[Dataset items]
****************************************
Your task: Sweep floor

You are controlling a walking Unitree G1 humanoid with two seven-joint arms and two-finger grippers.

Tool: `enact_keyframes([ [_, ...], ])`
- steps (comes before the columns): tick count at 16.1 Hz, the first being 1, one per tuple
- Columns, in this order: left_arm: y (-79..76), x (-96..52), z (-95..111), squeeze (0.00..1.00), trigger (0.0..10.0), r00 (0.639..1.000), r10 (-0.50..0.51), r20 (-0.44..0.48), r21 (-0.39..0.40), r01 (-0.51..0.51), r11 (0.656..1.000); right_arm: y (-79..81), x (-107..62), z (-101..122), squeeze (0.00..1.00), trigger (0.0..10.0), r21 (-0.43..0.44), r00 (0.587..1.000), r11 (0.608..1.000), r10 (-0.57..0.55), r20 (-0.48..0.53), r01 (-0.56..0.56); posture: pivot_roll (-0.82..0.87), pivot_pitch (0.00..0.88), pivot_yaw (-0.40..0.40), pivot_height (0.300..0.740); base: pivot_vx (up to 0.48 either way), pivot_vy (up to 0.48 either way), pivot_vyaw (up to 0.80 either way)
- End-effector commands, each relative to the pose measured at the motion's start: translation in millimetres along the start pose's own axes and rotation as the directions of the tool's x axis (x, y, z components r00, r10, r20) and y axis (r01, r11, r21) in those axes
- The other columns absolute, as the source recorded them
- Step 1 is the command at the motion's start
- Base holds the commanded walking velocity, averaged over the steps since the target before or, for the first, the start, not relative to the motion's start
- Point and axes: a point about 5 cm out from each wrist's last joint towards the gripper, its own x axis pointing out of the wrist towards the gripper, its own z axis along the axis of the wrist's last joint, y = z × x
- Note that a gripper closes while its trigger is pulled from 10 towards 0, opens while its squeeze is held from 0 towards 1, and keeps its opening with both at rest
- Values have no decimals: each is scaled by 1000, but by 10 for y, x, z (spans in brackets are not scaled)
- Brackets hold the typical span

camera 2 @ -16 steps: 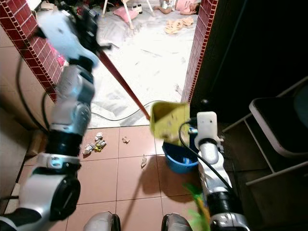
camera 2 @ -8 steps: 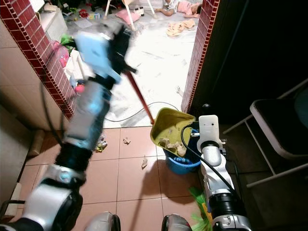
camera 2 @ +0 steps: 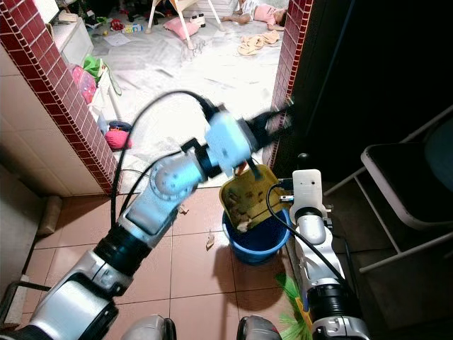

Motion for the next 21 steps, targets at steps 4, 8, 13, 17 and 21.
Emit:
enact_keyframes([
  [4,-272,-61,-43,0,10000,971,-235,-40,127,238,963,-21,-9,-65,0,10000,-9,999,1000,1,-35,-2,-60,58,28,740,0,0,0],
  [8,-205,-94,-59,0,10000,970,-238,-57,191,245,951,-19,5,-60,0,10000,-10,999,1000,3,-34,-3,-57,58,24,740,0,0,0],
  [13,160,-99,9,0,10000,1000,-1,-29,153,6,988,-16,16,-50,0,10000,-14,1000,1000,3,-30,-4,-59,58,23,740,0,0,0],
  [17,872,-290,152,0,10000,896,445,-5,45,-444,895,-11,28,-53,0,10000,-17,999,1000,9,-32,-10,-50,51,15,740,0,0,0],
  [21,1366,-541,300,0,10000,668,743,36,-141,-733,666,28,76,-27,0,10000,-23,999,999,26,-28,-26,-33,43,2,740,0,0,0],
])
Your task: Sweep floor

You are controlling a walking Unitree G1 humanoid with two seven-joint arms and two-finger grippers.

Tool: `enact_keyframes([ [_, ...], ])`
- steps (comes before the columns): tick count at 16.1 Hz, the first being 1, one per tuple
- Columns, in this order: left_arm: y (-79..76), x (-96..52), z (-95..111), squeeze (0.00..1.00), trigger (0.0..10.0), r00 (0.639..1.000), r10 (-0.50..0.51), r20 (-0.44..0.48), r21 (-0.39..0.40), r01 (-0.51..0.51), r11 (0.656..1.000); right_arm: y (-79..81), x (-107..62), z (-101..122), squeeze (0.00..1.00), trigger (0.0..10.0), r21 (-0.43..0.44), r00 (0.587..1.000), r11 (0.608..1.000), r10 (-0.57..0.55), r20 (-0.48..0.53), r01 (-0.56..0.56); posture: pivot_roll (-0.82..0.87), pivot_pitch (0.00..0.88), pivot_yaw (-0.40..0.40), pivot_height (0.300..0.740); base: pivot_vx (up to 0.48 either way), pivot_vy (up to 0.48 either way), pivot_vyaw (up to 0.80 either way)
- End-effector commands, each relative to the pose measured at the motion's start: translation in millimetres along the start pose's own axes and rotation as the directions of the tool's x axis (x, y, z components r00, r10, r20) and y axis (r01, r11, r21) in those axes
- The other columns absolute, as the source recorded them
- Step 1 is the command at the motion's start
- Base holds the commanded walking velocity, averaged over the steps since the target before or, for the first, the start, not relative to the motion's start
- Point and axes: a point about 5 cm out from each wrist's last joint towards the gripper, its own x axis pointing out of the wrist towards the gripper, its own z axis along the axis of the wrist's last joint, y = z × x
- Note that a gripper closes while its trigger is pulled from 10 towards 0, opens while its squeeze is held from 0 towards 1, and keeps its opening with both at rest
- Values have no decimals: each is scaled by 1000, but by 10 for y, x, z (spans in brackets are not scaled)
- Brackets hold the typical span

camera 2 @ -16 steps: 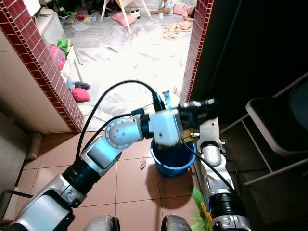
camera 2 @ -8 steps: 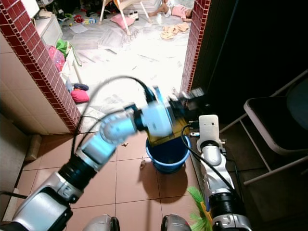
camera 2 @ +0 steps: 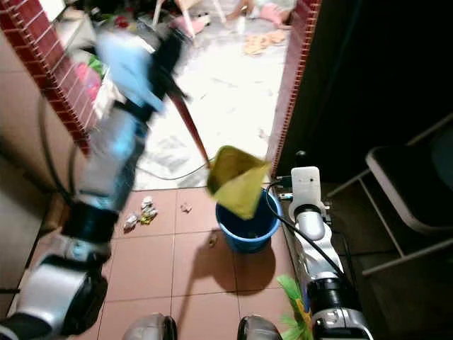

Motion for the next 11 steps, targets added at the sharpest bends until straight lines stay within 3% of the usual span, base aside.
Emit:
enact_keyframes([
  [1,179,158,391,0,10000,980,127,154,-84,-115,990,23,23,-14,0,10000,-16,1000,1000,11,-16,-11,-28,39,-2,740,0,0,0],
  [3,425,203,577,0,10000,956,230,183,-129,-209,969,57,45,5,0,10000,-16,1000,999,28,-11,-28,-19,32,-7,740,0,0,0],
  [5,581,182,689,0,10000,949,246,200,-53,-240,969,77,46,-6,0,10000,-16,999,999,45,-16,-46,-14,29,-7,740,0,0,0],
  [8,785,28,680,0,10000,944,282,174,69,-297,952,90,44,-37,0,10000,-14,998,998,61,-29,-61,-9,32,-2,740,0,0,0],
  [10,858,-128,560,0,10000,952,282,119,185,-300,936,98,44,-57,0,10000,-13,997,997,73,-41,-73,-3,37,-3,740,0,0,0],
  [11,887,-207,482,0,10000,949,304,82,176,-314,933,105,48,-62,0,10000,-12,996,996,82,-45,-83,-3,37,-3,740,0,0,0],
])
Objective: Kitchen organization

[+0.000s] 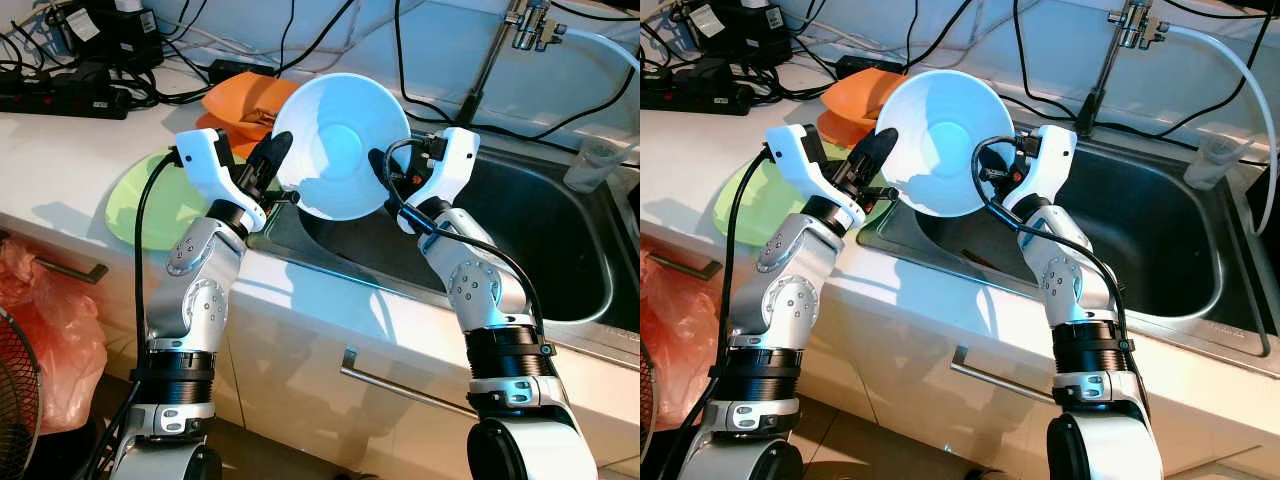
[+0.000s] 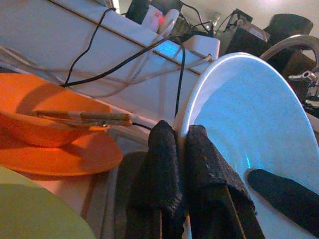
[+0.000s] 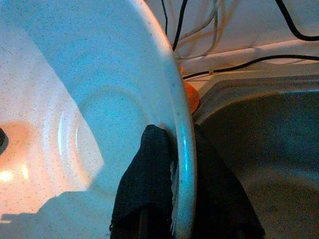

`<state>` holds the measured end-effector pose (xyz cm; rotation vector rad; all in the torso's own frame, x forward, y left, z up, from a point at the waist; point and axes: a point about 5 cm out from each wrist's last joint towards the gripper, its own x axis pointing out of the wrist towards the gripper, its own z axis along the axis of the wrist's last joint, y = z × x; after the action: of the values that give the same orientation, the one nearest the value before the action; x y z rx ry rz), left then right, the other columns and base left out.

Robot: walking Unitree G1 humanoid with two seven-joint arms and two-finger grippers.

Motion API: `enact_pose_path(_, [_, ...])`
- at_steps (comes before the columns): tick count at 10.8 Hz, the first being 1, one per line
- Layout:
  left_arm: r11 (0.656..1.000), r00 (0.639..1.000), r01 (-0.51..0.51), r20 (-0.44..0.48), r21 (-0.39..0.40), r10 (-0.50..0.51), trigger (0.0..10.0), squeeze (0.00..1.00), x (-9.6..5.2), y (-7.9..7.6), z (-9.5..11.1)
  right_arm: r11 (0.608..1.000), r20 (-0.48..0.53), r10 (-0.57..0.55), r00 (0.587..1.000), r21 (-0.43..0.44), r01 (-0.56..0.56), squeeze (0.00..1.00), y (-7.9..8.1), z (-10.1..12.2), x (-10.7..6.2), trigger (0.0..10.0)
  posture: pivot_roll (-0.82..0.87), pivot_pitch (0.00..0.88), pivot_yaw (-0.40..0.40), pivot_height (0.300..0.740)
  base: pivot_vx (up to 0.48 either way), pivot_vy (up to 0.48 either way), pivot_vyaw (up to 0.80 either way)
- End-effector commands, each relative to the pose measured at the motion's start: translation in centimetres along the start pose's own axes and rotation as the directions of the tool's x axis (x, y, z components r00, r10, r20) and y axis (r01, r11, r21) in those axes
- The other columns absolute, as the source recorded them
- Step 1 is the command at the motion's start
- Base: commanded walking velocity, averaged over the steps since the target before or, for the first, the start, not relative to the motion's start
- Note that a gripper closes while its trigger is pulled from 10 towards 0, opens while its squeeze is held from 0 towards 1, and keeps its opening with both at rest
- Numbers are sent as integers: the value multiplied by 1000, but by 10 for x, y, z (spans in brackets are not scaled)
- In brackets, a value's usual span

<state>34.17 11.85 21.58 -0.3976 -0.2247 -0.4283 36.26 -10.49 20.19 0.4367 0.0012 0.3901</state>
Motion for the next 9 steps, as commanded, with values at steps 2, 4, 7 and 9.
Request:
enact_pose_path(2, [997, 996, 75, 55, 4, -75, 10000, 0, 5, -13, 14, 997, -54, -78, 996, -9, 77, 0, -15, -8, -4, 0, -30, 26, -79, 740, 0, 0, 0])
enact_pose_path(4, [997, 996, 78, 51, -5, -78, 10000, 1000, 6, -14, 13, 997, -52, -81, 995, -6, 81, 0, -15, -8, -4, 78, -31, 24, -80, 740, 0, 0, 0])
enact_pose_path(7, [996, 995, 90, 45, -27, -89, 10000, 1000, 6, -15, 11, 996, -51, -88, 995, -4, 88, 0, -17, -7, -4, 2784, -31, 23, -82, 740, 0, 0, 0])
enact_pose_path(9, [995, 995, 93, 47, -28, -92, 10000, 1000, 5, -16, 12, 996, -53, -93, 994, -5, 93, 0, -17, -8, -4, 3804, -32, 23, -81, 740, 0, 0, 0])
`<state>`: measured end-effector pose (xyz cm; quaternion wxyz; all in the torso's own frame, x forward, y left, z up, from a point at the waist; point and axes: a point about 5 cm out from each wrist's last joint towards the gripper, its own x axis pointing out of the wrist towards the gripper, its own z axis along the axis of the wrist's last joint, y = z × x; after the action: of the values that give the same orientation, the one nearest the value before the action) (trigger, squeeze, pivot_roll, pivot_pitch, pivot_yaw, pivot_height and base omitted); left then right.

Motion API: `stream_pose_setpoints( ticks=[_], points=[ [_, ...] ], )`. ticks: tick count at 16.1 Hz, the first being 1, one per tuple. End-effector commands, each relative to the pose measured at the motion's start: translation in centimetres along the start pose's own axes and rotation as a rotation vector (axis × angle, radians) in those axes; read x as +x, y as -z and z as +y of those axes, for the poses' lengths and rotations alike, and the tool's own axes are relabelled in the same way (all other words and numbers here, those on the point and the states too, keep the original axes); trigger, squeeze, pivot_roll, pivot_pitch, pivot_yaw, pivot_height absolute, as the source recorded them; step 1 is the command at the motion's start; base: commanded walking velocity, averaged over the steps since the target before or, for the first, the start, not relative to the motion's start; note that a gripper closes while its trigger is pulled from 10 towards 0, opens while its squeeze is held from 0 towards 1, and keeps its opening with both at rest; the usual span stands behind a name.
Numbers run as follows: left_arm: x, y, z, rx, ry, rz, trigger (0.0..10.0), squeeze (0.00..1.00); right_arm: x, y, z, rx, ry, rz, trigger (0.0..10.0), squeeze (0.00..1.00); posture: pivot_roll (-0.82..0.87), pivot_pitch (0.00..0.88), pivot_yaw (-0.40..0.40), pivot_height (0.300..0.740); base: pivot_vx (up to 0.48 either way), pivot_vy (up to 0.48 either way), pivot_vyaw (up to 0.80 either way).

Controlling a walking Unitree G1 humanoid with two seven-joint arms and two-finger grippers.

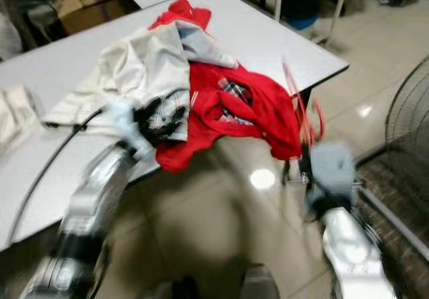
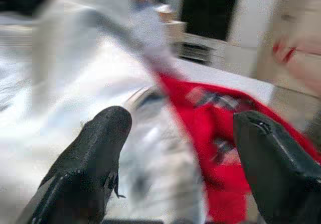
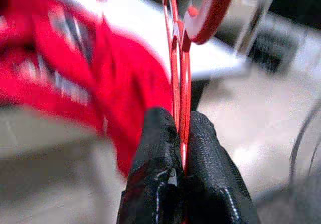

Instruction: Hang hanger

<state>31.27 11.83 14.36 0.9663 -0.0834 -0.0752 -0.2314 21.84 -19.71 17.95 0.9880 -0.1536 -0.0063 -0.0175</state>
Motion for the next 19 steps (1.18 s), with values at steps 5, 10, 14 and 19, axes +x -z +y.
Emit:
stream_pose_setpoints(
  ticks=[5,10,14,19],
  points=[
    [-1.9,0.4,-1.5,0.078,-0.141,0.019,10.0,0.00,1.0,-1.4,-1.0,-0.020,-0.023,-0.065,10.0,0.00,-0.31,0.084,0.055,0.740,0.000,-0.480,0.80],
    [-5.1,1.0,-0.4,0.039,-0.323,0.069,10.0,0.00,0.0,1.7,-0.1,-0.025,-0.022,0.109,10.0,0.00,-0.26,0.146,0.003,0.740,0.000,-0.250,0.25],
    [-6.7,1.6,-1.5,0.032,-0.243,0.106,10.0,0.00,-1.0,2.2,-1.3,0.052,0.027,0.135,10.0,0.00,-0.25,0.143,-0.011,0.740,0.000,0.000,-0.55],
    [-5.1,1.9,-1.2,0.054,-0.214,0.139,10.0,0.00,0.3,2.0,-2.4,0.053,0.042,0.128,10.0,0.00,-0.30,0.113,0.006,0.740,0.000,0.000,-0.80]
  ],
)
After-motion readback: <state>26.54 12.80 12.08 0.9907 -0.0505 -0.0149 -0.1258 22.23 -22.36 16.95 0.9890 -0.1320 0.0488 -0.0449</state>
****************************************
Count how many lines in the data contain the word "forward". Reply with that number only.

Solution to this problem | 2